All of the records must be repeated exactly.

Extracted records section start

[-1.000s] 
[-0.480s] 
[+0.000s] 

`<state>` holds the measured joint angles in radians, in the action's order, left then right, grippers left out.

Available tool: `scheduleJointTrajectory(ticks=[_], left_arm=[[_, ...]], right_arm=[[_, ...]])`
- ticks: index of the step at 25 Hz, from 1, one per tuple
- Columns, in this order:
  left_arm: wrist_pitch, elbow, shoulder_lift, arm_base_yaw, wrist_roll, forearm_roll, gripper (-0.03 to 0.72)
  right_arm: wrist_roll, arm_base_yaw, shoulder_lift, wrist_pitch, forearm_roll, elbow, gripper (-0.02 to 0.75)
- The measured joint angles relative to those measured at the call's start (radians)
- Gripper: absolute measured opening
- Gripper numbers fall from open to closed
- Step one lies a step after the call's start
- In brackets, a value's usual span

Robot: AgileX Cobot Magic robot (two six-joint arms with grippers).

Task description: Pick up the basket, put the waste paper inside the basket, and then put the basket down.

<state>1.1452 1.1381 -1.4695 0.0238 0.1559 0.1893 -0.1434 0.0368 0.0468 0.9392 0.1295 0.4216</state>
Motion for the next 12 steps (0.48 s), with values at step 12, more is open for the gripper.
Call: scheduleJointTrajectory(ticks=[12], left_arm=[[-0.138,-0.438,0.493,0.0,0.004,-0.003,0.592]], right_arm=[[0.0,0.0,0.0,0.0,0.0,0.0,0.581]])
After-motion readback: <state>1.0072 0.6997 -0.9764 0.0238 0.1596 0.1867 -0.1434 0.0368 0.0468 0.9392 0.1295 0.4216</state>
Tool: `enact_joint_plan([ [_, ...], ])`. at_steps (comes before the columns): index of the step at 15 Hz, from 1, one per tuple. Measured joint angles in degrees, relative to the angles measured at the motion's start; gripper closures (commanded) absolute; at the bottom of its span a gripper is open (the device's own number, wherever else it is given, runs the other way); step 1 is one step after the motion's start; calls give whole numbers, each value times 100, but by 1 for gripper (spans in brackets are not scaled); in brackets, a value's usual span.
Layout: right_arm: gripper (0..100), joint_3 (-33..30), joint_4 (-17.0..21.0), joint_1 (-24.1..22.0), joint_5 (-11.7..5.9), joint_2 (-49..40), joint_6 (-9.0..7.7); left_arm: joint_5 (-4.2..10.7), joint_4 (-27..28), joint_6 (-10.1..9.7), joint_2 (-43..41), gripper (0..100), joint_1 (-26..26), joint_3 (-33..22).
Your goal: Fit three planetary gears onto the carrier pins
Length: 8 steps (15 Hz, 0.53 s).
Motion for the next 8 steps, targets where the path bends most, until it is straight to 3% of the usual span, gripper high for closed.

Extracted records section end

(Problem solution):
[-1.000s] 
[-0.480s] 
[+0.000s] 

`<state>` holds the measured joint angles in radians, in the action's order, left then right, grippers left out.

Available tool: `scheduleJointTrajectory(ticks=[_], left_arm=[[_, ...]], right_arm=[[_, ...]])`
- ticks: index of the step at 25 Hz, from 1, one per tuple
- Columns, in this order:
  left_arm: wrist_pitch, elbow, shoulder_lift, arm_base_yaw, wrist_roll, forearm_roll, gripper (-0.03 to 0.72)
  right_arm: wrist_roll, arm_base_yaw, shoulder_lift, wrist_pitch, forearm_roll, elbow, gripper (-0.02 to 0.75)
- The measured joint angles relative to those measured at the call's start (radians)
- Gripper: absolute measured opening
- Gripper numbers fall from open to closed
- Step one lies a step after the call's start
- In brackets, a value's usual span

Robot: AgileX Cobot Magic robot (two six-joint arms with grippers).

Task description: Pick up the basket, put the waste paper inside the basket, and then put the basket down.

<state>1.1452 1.1381 -1.4695 0.0238 0.1559 0.1893 -0.1434 0.0368 0.0468 0.9392 0.1295 0.4216</state>
Motion for the next 12 steps (0.48 s), with values at step 12, more is open for the gripper.
Call: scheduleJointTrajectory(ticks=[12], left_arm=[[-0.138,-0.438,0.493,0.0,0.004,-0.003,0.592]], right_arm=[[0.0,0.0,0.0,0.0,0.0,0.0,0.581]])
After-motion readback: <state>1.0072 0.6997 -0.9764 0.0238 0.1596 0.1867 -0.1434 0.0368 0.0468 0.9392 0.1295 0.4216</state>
Tool: `enact_joint_plan([ [_, ...], ])`. at_steps (comes before the columns): index of the step at 15 Hz, from 1, one per tuple. Measured joint angles in degrees, relative to the angles measured at the motion's start; gripper closures (commanded) absolute; at the bottom of its span a gripper is open (the device's own number, wherever else it is given, runs the other way); step 1 is one step after the motion's start; calls give whole numbers, each value times 100, but by 1 for gripper (spans in brackets are not scaled); in brackets, a value's usual span.
Layout: right_arm: gripper (0..100), joint_3 (-33..30), joint_4 (-17.0..21.0), joint_1 (-24.1..22.0), joint_5 (-11.7..5.9), joint_2 (-49..40), joint_6 (-9.0..7.7); left_arm: joint_5 (-4.2..10.7), joint_4 (-27..28), joint_6 (-10.1..9.7), joint_2 (-43..41), gripper (0..100), joint_1 (-26..26), joint_3 (-33..22).
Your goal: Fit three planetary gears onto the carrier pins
Length: 8 steps (15 Hz, 0.53 s).
Motion for the next 8 steps, targets where the path bends most, until it is straight to 3% of the usual span, gripper high for closed.

This answer is now finished.